Further, in step 4.1, the multi-scale convolution module includes 3 convolution branches and 1 residual branch. The 3 convolution branches respectively adopt 16 × n 1 × 1 × 1 convolutions, 16 × n 3 × 3 convolutions and 16 × n 3 × 3 × 3 convolutions twice in succession, wherein n is the layer number of the coding layer (including the bottleneck layer), and n belongs to {1,2,3,4 }. The output results of the 3 convolution branches are overlapped with the output of the residual branch after voxel-by-voxel overlapping, and are finally output through a ReLU activation function.

Further, in step 4.1, in the hybrid downsampling module:

performing maximum pooling on the input feature matrix, simultaneously performing convolution operation with convolution kernel size of 3 multiplied by 3 and step length of 2, splicing the two obtained feature matrices, and performing convolution operation with convolution kernel size of 1 multiplied by 1 and step length of 1 to fuse features to realize information compensation;

expressed by the following formula:

wherein, X_inIndicating input features, Y_outRepresenting the output of a hybrid downsampling module, C_1×1×1Representing a convolution with a convolution kernel size of 1 × 1 × 1 and a step size of 1, C_3×3×3Representing convolution kernel largeConvolution with a small size of 3X 3 and a step size of 2, Max_poolThe maximum pooling is indicated by the number of pools,

indicating a splicing operation.

Further, in step 4.1, in the channel attention module:

firstly, compressing an input feature map by respectively using global average pooling operation and global maximum pooling operation on a spatial dimension to obtain two one-dimensional feature vectors. Then inputting the two one-dimensional characteristic vectors into a multilayer perceptron network containing a hidden layer for coding, outputting the coded result through Sigmoid activation operation after using voxel level addition operation, and outputting the output result as a channel weight expression vector;

the channel attention is calculated as follows:

M_c(F)＝σ{x_MLP[(x_AvgPool(F)]+x_MLP[x_MaxPool(F)]}，

M_c(F)＝σ{W₁[W₀(F_c,avg)]+W₁[W₀(F_c,max)]}，

in the formula: f represents an input feature diagram, and sigma represents a Sigmoid function; x is the number of_AvgPool(. cndot.) represents the average pooling function; x is the number of_MaxPool(. -) represents a maximum pooling function;

F_c,avgand F_c,maxRespectively representing the characteristic graphs after average pooling and maximum pooling; w₁And W₀Representing two-layer parameters in the MLP;

further, in step 4.1, in the spatial attention module:

firstly, performing global average pooling and global maximum pooling on input feature matrices in channel dimensions to obtain two spatial feature matrices; splicing the two spatial feature matrixes, outputting the spliced feature matrixes through a sigmoid activation function after convolution operation with a convolution kernel size of 7 multiplied by 7 and a step length of 1, and generating a spatial attention feature map;

the spatial attention is calculated as follows:

M_s(F')＝σ{f^7×7×7[x_AvgPool(F')；x_MaxPool(F')]}，

M_s(F')＝σ[f^7×7×7(F_s,avg；F_s,max)]，

in the formula: sigma represents Sigmoid function, F' represents input feature diagram, F_s,avgAnd F_s,maxRespectively representing the characteristic graphs after average pooling and maximum pooling; f. of^7×7×7Represents a convolution operation of 7 × 7 × 7.
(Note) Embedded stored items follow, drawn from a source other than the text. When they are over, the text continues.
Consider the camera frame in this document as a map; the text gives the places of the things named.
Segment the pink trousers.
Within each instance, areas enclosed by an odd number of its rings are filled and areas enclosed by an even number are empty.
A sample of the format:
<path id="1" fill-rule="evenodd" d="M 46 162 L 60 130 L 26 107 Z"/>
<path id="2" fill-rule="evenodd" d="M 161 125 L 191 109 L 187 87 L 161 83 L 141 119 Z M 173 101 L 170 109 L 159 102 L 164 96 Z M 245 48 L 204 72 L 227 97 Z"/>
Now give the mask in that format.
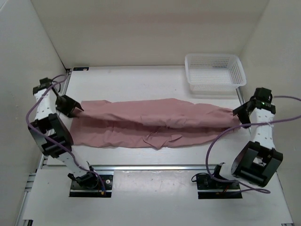
<path id="1" fill-rule="evenodd" d="M 240 124 L 232 110 L 175 98 L 109 102 L 83 101 L 70 134 L 89 147 L 176 148 L 201 145 Z"/>

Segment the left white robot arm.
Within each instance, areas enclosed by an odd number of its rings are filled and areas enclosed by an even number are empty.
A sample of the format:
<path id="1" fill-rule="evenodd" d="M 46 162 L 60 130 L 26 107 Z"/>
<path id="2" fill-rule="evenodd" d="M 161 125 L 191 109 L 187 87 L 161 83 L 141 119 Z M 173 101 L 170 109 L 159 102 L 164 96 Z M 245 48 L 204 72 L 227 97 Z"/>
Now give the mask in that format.
<path id="1" fill-rule="evenodd" d="M 41 152 L 63 163 L 70 170 L 68 177 L 80 187 L 96 187 L 99 177 L 93 167 L 72 149 L 71 134 L 59 117 L 60 113 L 68 118 L 75 117 L 74 111 L 83 111 L 80 103 L 67 95 L 59 95 L 50 81 L 34 87 L 33 95 L 37 100 L 33 107 L 36 115 L 33 122 L 29 122 L 29 116 L 26 116 L 26 121 Z"/>

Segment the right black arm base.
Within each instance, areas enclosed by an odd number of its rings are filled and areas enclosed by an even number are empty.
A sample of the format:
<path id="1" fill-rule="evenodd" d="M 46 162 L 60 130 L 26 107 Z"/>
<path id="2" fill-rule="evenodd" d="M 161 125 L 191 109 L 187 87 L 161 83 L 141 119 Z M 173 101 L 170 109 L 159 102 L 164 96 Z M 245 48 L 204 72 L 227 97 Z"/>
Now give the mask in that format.
<path id="1" fill-rule="evenodd" d="M 219 182 L 207 173 L 198 173 L 191 178 L 196 183 L 199 200 L 242 199 L 239 183 Z"/>

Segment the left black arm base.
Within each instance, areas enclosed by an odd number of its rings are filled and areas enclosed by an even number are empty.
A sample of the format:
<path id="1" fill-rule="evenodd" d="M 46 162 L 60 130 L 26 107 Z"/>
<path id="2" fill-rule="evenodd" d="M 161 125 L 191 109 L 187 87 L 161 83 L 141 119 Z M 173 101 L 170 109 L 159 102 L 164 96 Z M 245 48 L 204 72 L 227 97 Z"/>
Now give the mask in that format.
<path id="1" fill-rule="evenodd" d="M 113 174 L 101 174 L 101 180 L 94 174 L 87 173 L 87 176 L 75 178 L 69 173 L 68 178 L 71 179 L 69 191 L 70 197 L 80 198 L 111 198 L 113 187 Z"/>

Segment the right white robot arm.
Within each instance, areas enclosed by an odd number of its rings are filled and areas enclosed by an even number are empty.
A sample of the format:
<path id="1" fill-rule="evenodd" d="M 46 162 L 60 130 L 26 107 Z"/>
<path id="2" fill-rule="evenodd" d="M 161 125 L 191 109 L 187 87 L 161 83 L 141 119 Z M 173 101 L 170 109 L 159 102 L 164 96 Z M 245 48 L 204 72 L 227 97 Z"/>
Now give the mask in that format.
<path id="1" fill-rule="evenodd" d="M 283 160 L 283 154 L 276 151 L 270 124 L 276 107 L 270 100 L 253 99 L 232 112 L 241 124 L 267 123 L 251 127 L 251 139 L 235 158 L 230 171 L 235 178 L 265 187 Z"/>

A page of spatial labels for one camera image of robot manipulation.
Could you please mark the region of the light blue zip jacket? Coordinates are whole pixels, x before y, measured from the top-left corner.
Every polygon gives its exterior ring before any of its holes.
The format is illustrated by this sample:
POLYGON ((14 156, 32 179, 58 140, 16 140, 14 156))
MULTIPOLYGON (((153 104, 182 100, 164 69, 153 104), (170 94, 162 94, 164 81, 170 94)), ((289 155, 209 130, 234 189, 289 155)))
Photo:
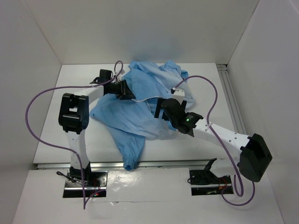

Further, in step 4.2, the loss function:

using the Tversky loss function, it can be expressed as:

L_c＝∑(1-I_c)，

wherein the content of the first and second substances,

in the formula: c represents a lesion; g_icE {0,1} and p_icE {0,1} respectively represents a real label and a prediction result;

and

respectively representing the real label and the background voxel in the prediction result;

g_icindicating false negatives in the segmentation results; p is a radical of_ic

Representing false positives in the segmentation results; n represents the total prime number in the image; ε represents a freely selectable constant; alpha and beta represent the penalty weights for controlling false negatives and false positives, respectively, where an increase in one weight increases the error associated with that weightA penalty for a type; α is set to 0.7 and β is set to 0.3.

As an improvement of the present invention, in step 4.1, the multi-scale fusion includes a multi-scale convolution module and a hybrid downsampling module, so that the model has more scales of feature extraction and fusion capabilities.

As an improvement of the invention, 3 convolution branches contained in the multi-scale convolution module respectively have the receptive fields of 1 × 1 × 1, 3 × 3 × 3 and 5 × 5 × 5, and the 3 branches are convolved and then superposed, so that the multi-scale convolution module has the advantages of three different scales of feature extraction and fusion capabilities and small calculation amount.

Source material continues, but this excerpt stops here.